The Choir
I hope you’ve been watching ‘The Choir’ on BBC each week when a young highly-enthusiastic musician has bullied and cajoled various groups from around the country to improve their singing skills and join in a public performance of (sometimes) a relatively-difficult piece.
Although the timescale is greatly contracted and the whole thing is intended to make good television, it is still very-interesting to watch what can be done. If you haven’t seen it before, give it a try!
May I Precent?
Recently I visited again, a lovely little Church of Scotland in an idyllic part of Argyll, which has all the hallmarks of a conventional Highland Presbyterian Church.
It had a pefectly-preserved Precentor’s chair, just below the pulpit.
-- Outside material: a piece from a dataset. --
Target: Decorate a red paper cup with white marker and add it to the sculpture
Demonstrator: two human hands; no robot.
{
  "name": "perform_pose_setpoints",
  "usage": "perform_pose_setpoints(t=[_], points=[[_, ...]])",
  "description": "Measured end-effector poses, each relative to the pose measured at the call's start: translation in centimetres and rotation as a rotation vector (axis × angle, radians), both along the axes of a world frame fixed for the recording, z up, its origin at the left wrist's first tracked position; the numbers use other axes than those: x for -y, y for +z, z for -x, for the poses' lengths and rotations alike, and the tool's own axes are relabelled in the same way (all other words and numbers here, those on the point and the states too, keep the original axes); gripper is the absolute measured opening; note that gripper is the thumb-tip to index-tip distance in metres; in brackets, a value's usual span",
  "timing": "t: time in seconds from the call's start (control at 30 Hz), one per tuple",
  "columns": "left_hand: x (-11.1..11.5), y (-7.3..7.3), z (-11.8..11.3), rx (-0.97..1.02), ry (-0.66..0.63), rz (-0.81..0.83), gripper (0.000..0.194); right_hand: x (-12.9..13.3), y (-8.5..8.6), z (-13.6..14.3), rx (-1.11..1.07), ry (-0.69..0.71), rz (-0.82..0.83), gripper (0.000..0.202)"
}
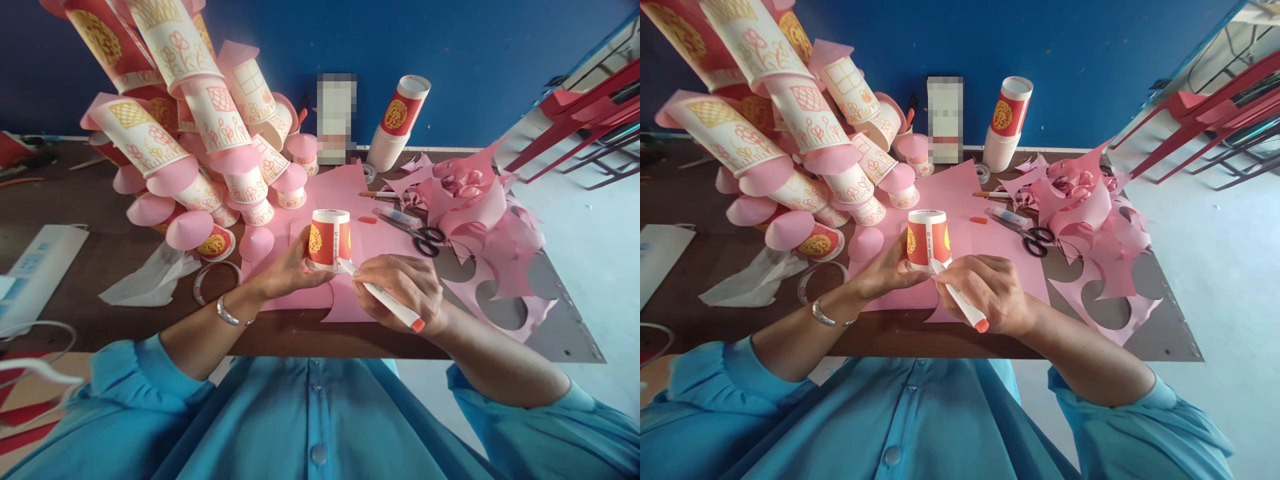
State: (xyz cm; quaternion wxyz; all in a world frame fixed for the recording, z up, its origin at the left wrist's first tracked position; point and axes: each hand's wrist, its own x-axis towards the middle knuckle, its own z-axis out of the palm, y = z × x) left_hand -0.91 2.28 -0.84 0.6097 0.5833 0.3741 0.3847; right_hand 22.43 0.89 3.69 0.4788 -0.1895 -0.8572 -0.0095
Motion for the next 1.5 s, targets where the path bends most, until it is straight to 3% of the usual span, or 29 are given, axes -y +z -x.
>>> perform_pose_setpoints(t=[0.43, 1.13, 1.5], points=[[0.12, 0.28, -0.14, 0.025, -0.001, 0.014, 0.072, 0.13, 0.18, 0.08, -0.010, -0.025, 0.005, 0.016], [0.12, 0.26, -0.12, -0.001, -0.005, 0.028, 0.082, 0.21, 0.32, -0.07, 0.044, 0.019, 0.035, 0.021], [0.27, 0.85, -0.26, -0.068, -0.003, -0.014, 0.069, 0.11, 0.24, -0.24, 0.036, -0.004, 0.013, 0.018]])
The one shown above is from the Glasite Church in Dundee in use in the 1700’s.
The name Precentor goes back as far as the 4th Century and means literally ‘First Singer’. He, for it was always ‘he’, was an important official in a church, monastic community, or Cathedral where he sat opposite the Dean. Hence we have the two sides of the Choir, Decani (of the Dean) and Cantoria (of the Precentor).
In the days and places such as the Scottish Presbyterian Churches, where there was no choir or organ, (at least before the end of the 1800s) there was still a wish to sing. The metrical psalms were highly-regarded and so were very important in the worship of the day. Paraphrases and hymns were just starting to be used (not without some local objections!) .
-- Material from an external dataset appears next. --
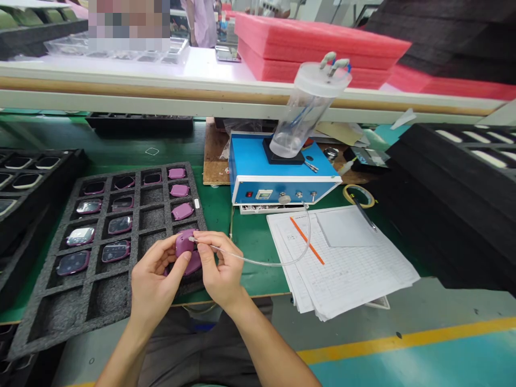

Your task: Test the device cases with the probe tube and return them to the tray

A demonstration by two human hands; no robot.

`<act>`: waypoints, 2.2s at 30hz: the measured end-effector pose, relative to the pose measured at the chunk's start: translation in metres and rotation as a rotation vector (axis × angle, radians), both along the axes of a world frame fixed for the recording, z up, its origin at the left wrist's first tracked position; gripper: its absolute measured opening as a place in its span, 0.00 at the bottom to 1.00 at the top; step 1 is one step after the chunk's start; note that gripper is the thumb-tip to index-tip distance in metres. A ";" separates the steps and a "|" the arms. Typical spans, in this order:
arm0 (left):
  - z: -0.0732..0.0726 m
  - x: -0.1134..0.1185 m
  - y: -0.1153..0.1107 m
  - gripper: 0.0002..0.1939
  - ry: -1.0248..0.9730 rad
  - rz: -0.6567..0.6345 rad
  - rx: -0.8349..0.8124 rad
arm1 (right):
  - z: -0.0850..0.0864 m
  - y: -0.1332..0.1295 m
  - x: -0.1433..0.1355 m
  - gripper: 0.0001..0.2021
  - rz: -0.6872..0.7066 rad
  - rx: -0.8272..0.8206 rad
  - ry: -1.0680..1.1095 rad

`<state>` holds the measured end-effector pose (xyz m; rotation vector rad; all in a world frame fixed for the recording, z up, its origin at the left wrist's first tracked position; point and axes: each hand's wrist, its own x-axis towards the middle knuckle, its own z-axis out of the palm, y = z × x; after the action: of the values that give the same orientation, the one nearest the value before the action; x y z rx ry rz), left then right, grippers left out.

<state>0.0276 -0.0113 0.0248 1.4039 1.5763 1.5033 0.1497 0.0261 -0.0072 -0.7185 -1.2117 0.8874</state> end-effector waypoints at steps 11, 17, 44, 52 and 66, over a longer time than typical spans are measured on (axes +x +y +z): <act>0.000 0.000 0.001 0.14 0.005 0.012 0.005 | 0.002 0.002 -0.001 0.05 -0.021 0.008 -0.026; -0.001 0.000 0.001 0.15 0.006 -0.001 0.014 | 0.002 0.001 0.000 0.06 -0.012 0.010 -0.019; -0.005 -0.002 0.000 0.14 0.016 -0.021 0.034 | 0.000 0.002 -0.001 0.07 -0.008 0.039 -0.015; -0.006 -0.003 0.002 0.15 0.024 -0.018 0.031 | 0.001 0.002 0.000 0.07 -0.015 0.042 -0.031; 0.004 -0.005 -0.002 0.15 0.070 -0.004 -0.003 | 0.000 -0.001 0.001 0.07 -0.027 0.043 -0.003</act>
<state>0.0224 -0.0134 0.0286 1.4711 1.6163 1.4635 0.1510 0.0254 -0.0070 -0.7003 -1.2174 0.8361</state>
So someone who had an ear for a tune could be useful and might be appointed to start and lead the singing. It was at this time he might have been allowed a pitch-pipe, especially if his inherent pitch were not perfect.
So whilst we sometimes see and hear a Precenter in Songs of Praise from one of the islands, the Precenter’s chair is now a seat rarely occupied.
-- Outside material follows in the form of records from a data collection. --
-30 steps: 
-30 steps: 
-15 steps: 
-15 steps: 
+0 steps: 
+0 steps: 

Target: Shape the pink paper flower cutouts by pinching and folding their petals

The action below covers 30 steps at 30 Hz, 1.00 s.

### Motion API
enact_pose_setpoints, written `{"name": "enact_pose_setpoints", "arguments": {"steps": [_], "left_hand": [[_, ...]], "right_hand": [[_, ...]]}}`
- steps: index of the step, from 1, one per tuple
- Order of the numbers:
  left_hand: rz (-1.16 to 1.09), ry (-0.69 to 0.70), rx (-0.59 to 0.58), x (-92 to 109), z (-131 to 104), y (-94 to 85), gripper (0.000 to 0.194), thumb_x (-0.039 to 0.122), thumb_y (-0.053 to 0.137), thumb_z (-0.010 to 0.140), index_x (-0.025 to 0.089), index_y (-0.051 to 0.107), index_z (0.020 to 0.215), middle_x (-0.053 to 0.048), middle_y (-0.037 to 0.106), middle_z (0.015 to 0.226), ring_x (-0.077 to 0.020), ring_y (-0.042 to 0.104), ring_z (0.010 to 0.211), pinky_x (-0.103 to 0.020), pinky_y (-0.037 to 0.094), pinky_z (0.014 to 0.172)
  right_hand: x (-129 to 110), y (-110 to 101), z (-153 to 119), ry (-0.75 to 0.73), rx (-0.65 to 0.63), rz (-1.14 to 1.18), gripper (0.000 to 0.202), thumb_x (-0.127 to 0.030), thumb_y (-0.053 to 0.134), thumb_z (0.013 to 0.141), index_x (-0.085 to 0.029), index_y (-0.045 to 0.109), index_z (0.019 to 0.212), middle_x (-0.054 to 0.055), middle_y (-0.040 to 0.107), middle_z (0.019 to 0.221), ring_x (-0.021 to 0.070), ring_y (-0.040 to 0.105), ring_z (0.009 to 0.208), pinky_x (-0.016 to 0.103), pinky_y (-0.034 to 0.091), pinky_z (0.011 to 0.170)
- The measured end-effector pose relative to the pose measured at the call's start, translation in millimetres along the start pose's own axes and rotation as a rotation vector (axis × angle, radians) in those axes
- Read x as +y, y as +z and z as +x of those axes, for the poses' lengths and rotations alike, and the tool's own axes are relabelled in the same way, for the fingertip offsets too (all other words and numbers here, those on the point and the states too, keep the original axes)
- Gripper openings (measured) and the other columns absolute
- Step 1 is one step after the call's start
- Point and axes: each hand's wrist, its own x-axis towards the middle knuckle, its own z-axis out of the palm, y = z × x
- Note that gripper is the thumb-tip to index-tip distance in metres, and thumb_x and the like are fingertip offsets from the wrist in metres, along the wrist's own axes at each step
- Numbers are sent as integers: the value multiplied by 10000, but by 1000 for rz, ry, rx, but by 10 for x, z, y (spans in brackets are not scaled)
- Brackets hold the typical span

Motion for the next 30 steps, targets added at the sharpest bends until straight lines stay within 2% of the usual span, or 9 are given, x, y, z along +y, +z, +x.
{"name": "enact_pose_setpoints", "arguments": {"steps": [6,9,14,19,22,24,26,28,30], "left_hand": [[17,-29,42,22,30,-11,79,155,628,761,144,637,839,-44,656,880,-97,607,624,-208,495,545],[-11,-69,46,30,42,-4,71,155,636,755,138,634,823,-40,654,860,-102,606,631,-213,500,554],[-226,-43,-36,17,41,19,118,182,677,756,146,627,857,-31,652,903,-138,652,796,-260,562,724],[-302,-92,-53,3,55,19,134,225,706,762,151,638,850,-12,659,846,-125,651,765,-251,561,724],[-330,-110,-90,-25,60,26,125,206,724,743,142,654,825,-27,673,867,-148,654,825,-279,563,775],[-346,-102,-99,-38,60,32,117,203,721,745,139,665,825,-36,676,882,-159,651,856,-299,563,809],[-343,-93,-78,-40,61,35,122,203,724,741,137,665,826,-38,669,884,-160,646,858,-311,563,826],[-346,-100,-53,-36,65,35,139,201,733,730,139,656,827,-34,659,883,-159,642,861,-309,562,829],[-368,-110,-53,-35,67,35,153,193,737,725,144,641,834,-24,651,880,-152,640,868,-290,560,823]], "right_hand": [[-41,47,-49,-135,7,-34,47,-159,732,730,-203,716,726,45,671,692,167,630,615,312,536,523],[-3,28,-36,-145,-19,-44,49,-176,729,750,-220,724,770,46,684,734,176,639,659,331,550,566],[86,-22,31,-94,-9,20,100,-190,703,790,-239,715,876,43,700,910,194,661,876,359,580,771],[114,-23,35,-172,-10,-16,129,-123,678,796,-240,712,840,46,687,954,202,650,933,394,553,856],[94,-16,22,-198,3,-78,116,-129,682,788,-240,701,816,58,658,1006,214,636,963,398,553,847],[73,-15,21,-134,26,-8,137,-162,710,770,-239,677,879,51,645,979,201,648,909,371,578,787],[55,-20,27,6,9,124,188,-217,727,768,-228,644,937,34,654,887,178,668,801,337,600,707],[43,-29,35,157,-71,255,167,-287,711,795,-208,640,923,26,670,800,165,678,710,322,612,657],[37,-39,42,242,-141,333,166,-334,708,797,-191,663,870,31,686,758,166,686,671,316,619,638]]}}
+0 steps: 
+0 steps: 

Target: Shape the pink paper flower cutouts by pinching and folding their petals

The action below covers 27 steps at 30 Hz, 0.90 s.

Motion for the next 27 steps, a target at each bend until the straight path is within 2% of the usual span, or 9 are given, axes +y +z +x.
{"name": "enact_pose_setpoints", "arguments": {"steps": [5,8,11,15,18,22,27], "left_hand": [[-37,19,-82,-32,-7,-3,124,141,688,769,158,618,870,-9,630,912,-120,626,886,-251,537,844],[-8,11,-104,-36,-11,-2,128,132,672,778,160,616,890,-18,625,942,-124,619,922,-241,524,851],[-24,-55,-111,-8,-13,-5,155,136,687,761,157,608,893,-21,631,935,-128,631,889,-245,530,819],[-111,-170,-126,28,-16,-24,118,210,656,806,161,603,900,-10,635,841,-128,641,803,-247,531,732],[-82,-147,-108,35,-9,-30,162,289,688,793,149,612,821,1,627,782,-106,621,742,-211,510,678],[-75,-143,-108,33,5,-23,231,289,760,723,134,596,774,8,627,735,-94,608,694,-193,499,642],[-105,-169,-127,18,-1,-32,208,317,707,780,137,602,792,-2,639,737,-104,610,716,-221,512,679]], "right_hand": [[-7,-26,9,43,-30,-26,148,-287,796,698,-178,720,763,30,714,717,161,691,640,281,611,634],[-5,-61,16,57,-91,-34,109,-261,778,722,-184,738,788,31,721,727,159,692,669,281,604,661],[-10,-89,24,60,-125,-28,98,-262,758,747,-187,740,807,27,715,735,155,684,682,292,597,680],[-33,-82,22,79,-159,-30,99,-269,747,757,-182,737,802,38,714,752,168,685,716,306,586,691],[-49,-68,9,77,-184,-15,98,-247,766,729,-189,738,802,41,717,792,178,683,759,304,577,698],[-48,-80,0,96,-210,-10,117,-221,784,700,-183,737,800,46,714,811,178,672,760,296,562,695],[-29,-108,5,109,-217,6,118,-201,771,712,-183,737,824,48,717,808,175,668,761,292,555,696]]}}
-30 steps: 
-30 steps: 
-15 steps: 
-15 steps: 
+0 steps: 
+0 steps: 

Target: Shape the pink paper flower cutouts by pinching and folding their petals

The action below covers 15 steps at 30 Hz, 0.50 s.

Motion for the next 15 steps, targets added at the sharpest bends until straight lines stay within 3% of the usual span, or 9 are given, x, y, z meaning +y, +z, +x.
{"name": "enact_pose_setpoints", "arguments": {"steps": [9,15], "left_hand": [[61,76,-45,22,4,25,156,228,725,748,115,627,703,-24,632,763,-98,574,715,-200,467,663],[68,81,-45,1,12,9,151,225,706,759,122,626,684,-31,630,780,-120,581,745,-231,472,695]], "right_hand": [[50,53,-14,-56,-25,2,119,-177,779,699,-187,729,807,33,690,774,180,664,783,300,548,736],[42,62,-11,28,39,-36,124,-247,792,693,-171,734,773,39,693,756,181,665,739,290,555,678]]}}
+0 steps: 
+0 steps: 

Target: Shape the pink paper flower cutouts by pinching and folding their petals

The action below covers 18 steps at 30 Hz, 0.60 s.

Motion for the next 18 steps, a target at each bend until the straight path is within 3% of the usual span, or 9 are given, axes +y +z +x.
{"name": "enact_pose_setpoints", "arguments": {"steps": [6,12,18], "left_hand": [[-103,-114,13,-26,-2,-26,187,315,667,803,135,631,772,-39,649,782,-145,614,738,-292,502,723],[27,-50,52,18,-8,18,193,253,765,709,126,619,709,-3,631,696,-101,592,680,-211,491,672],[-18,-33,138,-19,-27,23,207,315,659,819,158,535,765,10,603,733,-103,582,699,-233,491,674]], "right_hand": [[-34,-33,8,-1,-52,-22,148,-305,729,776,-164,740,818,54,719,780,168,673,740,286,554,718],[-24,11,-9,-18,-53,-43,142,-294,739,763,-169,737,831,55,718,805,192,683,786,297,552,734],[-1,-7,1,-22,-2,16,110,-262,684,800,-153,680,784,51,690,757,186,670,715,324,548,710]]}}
However…..I saw recently at a Roman Catholic funeral service, this very office being fulfilled by a very-competent singer, who was able to lead a rather-recalcitrant congregation along……..so maybe the hands of the clock have been turned back!
FAURE REQUIEM
The RSNO organised a Workshop on the above, in Sherbrook-St Gilbert’s Church in Glasgow on Sunday. It was intended to encourage more people to join the Chorus, as, like many institutions, they can always take on more members.
This was the first time I had taken part as a singer, as previouslyI had conducted it! I would reckon that there were over 100 ladies, with about 30 men….so we were well out-numbered!
We practised from 2pm to 5pm, during which we had periods of vocal training which I found very useful. It was during this time I found out the nitty-gritty problems of trying to pitch some of the notes. It is a complex piece as far as a singer is concerned. I would actually say that there was an element of in-built orchestral writing and harmony. This may have been influenced by the fact that both his parents died about the time of writing, and his mind was in a turmoil.
The performance at 6pm had an audience of about 30 brave souls. There were moments when I felt I had lost it, but just kept an ear open for clues. So whatever the difficulty it still has a certain solemnity/reverence/tunefulness which no doubt accounts for the popularity of this wonderful piece.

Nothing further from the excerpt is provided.